燃え上がる炎の中、アーカードの回想(?)というか、過去話が展開されます。
ヴラド3世の人生が下敷きとなっている今回のエピソード。冒頭のシーンはワラキアがオスマンに敗退してまだ当時10代の子供だったヴラド3世が人質になったあたりです。
当時は彼も十字架を首にかけたキリスト教徒だったわけですが、神にすがるも、あえなく「喰われて」おります(汗)
旦那いきなり波乱の人生。
その後はワラキアの焦土作戦などをくりひろげてオスマントルコ相手に戦いの日々だったわけです。
アーカード自身から「神は降りて来たか」という問いが発せられていますが、考えてみれば、旦那、ワラキアの人民にとってみれば「英雄」以外の何者でもなかったという事です。
カネッティによれば(上巻・生きのこる者の章参照)敵も味方もひっくるめてより大きな死体の山を築く事、そしてその中で生き残る事が英雄の条件。

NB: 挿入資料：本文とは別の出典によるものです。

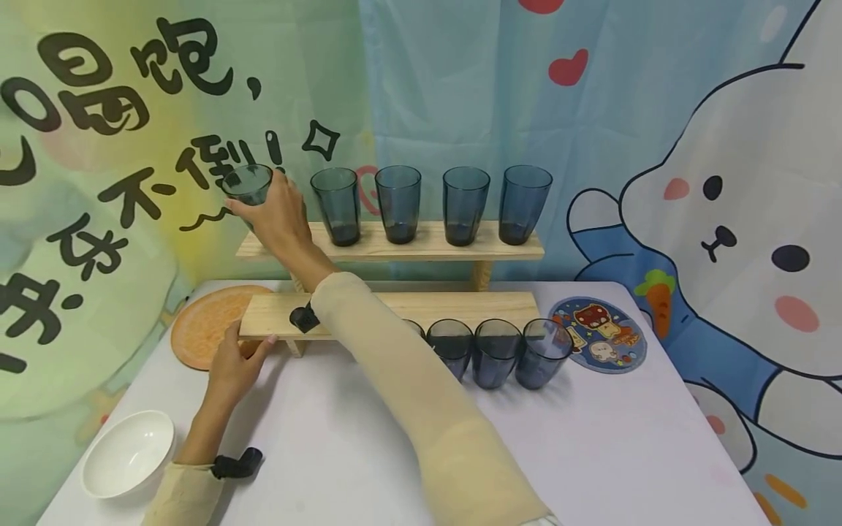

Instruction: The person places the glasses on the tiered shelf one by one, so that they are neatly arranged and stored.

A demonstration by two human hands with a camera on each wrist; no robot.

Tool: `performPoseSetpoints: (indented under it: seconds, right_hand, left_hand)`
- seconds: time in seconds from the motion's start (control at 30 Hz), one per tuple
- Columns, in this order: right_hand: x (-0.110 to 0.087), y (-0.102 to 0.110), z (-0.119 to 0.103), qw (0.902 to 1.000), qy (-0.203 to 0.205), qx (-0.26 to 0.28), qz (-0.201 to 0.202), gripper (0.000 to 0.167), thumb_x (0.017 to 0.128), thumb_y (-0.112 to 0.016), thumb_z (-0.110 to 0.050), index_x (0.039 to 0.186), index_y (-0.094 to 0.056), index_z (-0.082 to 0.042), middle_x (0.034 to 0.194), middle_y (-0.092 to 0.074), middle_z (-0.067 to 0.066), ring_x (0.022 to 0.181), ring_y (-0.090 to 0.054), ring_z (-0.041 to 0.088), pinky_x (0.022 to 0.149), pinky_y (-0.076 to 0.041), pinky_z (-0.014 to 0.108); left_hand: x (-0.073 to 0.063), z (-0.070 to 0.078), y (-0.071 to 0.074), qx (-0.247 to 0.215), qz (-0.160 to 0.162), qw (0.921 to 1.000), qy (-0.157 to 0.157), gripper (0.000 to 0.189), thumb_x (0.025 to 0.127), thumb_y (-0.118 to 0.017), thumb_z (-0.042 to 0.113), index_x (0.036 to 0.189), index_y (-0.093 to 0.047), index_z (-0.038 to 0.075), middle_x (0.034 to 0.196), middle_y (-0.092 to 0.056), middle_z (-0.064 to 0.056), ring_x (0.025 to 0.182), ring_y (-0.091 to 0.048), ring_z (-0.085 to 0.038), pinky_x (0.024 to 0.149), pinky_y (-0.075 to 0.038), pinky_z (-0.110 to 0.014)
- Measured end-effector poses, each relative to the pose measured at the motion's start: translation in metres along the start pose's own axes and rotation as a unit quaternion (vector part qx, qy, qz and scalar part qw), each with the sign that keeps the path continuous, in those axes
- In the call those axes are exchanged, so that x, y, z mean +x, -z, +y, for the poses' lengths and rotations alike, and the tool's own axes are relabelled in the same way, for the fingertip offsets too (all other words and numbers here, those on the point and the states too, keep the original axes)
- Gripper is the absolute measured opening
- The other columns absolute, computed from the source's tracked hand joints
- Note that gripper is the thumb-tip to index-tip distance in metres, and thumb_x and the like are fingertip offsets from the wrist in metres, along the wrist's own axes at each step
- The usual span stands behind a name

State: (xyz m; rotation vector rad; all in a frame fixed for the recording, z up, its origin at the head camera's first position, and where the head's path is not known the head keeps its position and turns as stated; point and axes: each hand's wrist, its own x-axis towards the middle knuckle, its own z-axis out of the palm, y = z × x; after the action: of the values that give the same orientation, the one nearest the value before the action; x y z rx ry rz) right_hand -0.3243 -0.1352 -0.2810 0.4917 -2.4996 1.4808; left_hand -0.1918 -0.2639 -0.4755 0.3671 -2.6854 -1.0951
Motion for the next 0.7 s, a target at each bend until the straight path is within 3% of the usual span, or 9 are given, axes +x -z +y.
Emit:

そうであるなら、当時ヴラド3世(アーカード)はまさに英雄の典型だったわけです。
HELLSINGという作品は、この「英雄」というものの本質を見抜いた上で、人であるにもかかわらず「英雄」を「化け物」と位置づけているのが、印象的。
しかもこの回想シーンに大戦末期の少佐が登場するというのは、ここでも旦那と少佐が実は本質的に似通っているコトを示唆しています。
そして英雄だったはずのヴラド3世もいよいよ、オスマントルコの手に落ち、彼が築いてきた死者の群れに加わろうというまさにその瞬間にあって、血をなめることで吸血鬼となった…という事のようです。
(首切りの斧によって十字架がくだかれているのが、その事を暗示しているのでしょう)
「それでもなお あきらめを踏破するのなら」は3巻第1話のアーカードのセリフを踏まえているのは明らかなので、本来ならここは「あきらめを拒絶するのなら」とするべきところかもしれませんが、いずれにせよ十字架がくだけるシーンでいよいよアーカードの視野が狭まり、いよいよ意識が途切れ暗転、三途の川をまさに渡ろうか(?)と言うその瞬間に彼をこの世につなぎ止めたのは、過去のアーカードと同様、あきらめを拒絶し人道を踏破した権利人、セラスの声でありました…
婦警、GJです!
というところで8巻これにておしまい。